**To do**: Send back the data below exactly. Drop every picture.

**Dataset section**:

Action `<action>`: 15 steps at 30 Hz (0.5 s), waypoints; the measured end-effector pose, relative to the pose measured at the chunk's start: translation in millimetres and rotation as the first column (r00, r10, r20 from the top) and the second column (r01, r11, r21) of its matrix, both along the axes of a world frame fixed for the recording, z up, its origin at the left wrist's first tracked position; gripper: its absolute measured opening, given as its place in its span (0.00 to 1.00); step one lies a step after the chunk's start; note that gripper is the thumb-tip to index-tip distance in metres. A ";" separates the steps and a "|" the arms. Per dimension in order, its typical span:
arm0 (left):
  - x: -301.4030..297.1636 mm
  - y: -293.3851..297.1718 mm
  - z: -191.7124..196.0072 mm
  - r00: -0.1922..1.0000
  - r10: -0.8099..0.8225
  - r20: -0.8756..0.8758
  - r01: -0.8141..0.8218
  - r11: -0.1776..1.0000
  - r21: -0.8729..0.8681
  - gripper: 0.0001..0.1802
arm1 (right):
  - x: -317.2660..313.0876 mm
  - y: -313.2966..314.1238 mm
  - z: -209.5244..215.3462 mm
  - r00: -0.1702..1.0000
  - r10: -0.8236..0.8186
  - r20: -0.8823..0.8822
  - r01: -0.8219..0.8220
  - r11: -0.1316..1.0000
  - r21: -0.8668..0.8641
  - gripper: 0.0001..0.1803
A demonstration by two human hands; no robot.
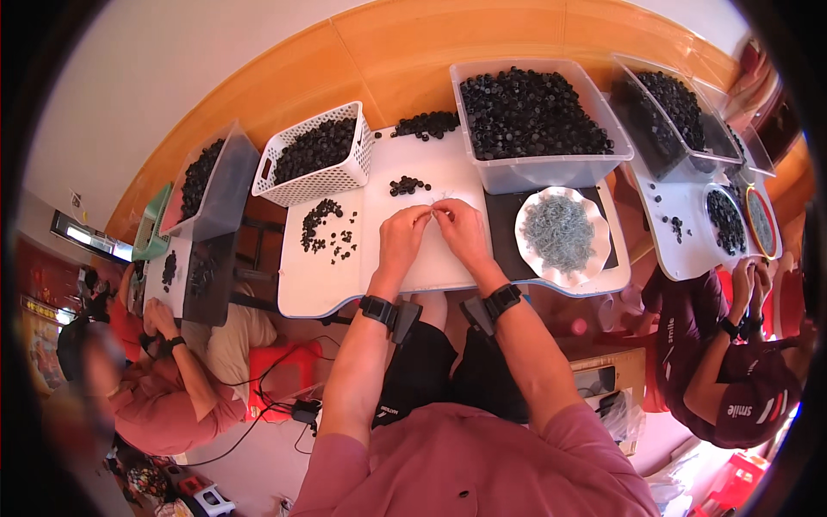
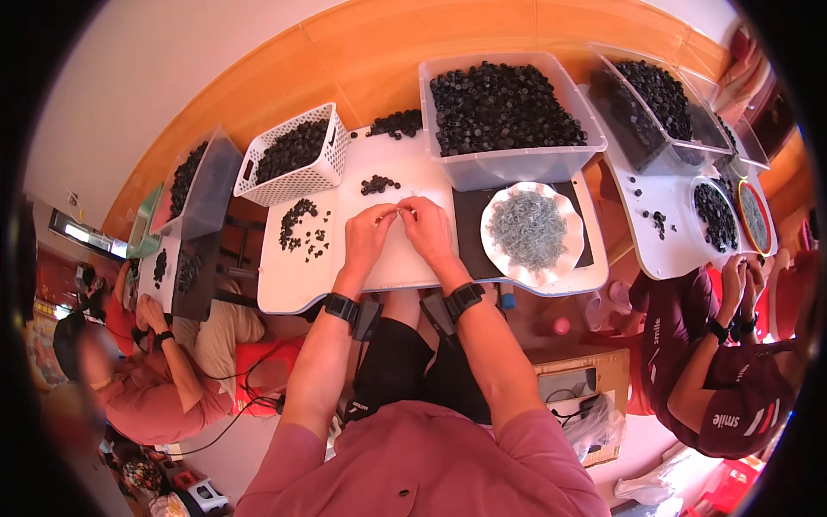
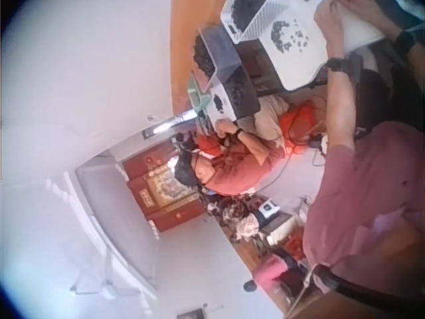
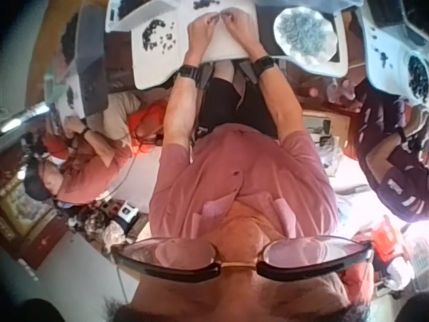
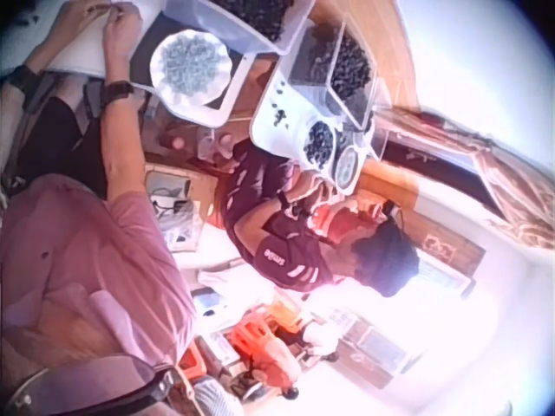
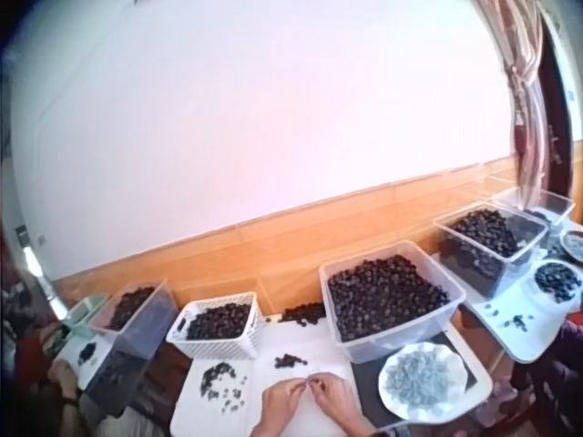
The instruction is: Assembling small white plastic inserts into black circular plastic bases.
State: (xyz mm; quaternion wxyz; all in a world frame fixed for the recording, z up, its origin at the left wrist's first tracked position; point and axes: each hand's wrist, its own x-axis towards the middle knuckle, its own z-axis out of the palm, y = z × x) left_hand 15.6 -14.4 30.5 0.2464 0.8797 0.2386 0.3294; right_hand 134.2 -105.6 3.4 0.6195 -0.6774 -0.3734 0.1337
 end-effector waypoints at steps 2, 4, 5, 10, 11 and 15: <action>1.2 0.4 -4.7 1.000 0.000 0.027 0.001 1.000 -0.015 0.09 | 3.0 2.6 -8.2 0.994 -0.010 0.113 0.012 1.000 -0.012 0.09; 3.4 -1.0 -6.5 0.999 0.021 0.047 -0.013 0.986 -0.164 0.12 | 2.1 2.6 -7.2 0.995 -0.012 0.103 0.015 0.999 -0.029 0.08; 4.1 -1.9 -7.0 0.999 0.015 0.048 -0.007 0.985 -0.172 0.12 | 2.1 2.3 -6.2 0.996 -0.013 0.093 0.017 0.999 -0.038 0.07; 2.8 -4.6 -19.2 0.989 0.055 0.136 -0.023 0.973 -0.229 0.12 | -2.7 0.2 2.6 0.998 -0.004 0.058 0.010 0.995 -0.102 0.07; 1.6 -4.1 -21.4 0.988 0.054 0.141 -0.020 0.972 -0.235 0.12 | -3.9 0.4 4.3 0.997 -0.003 0.075 0.010 0.995 -0.097 0.07; -3.0 1.1 -22.9 0.981 0.123 0.152 -0.083 0.965 -0.247 0.09 | -1.2 0.8 3.3 0.990 -0.128 0.055 0.129 0.992 -0.003 0.07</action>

**Solved problem**:
Action `<action>`: 15 steps at 30 Hz (0.5 s), waypoints; the measured end-effector pose, relative to the pose measured at the chunk's start: translation in millimetres and rotation as the first column (r00, r10, r20 from the top) and the second column (r01, r11, r21) of its matrix, both along the axes of a world frame fixed for the recording, z up, its origin at the left wrist's first tracked position; gripper: its absolute measured opening, given as its place in its span (0.00 to 1.00); step one lies a step after the chunk's start; note that gripper is the thumb-tip to index-tip distance in metres. A ";" separates the steps and a "|" the arms. Per dimension in order, its typical span:
arm0 (left):
  - x: -301.4030..297.1636 mm
  - y: -293.3851..297.1718 mm
  - z: -191.7124..196.0072 mm
  - r00: -0.1922..1.0000
  - r10: -0.8099..0.8225
  - r20: -0.8756..0.8758
  - r01: -0.8141..0.8218
  - r11: -0.1776..1.0000
  - r21: -0.8729..0.8681
  - gripper: 0.0001..0.1802
arm1 (right):
  - x: -317.2660..313.0876 mm
  - y: -313.2966..314.1238 mm
  - z: -209.5244..215.3462 mm
  - r00: -0.1702..1.0000
  - r10: -0.8236..0.8186
  - r20: -0.8823..0.8822
  - r01: -0.8219..0.8220
  - r11: -0.1316..1.0000
  - r21: -0.8668..0.8641
  - gripper: 0.0001..0.1803
A demonstration by two human hands; no robot.
The instruction is: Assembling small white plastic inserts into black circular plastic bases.
State: (xyz mm; quaternion wxyz; all in a world frame fixed for the recording, z up, its origin at the left wrist's first tracked position; point and axes: each hand's wrist, its own x-axis towards the middle knuckle, its own z-axis out of the palm, y = z × x) left_hand 15.6 -14.4 30.5 0.2464 0.8797 0.2386 0.3294; right_hand 134.2 -105.6 3.4 0.6195 -0.6774 -0.3734 0.1337
 end-effector waypoints at steps 2, 4, 5, 10, 11 and 15: <action>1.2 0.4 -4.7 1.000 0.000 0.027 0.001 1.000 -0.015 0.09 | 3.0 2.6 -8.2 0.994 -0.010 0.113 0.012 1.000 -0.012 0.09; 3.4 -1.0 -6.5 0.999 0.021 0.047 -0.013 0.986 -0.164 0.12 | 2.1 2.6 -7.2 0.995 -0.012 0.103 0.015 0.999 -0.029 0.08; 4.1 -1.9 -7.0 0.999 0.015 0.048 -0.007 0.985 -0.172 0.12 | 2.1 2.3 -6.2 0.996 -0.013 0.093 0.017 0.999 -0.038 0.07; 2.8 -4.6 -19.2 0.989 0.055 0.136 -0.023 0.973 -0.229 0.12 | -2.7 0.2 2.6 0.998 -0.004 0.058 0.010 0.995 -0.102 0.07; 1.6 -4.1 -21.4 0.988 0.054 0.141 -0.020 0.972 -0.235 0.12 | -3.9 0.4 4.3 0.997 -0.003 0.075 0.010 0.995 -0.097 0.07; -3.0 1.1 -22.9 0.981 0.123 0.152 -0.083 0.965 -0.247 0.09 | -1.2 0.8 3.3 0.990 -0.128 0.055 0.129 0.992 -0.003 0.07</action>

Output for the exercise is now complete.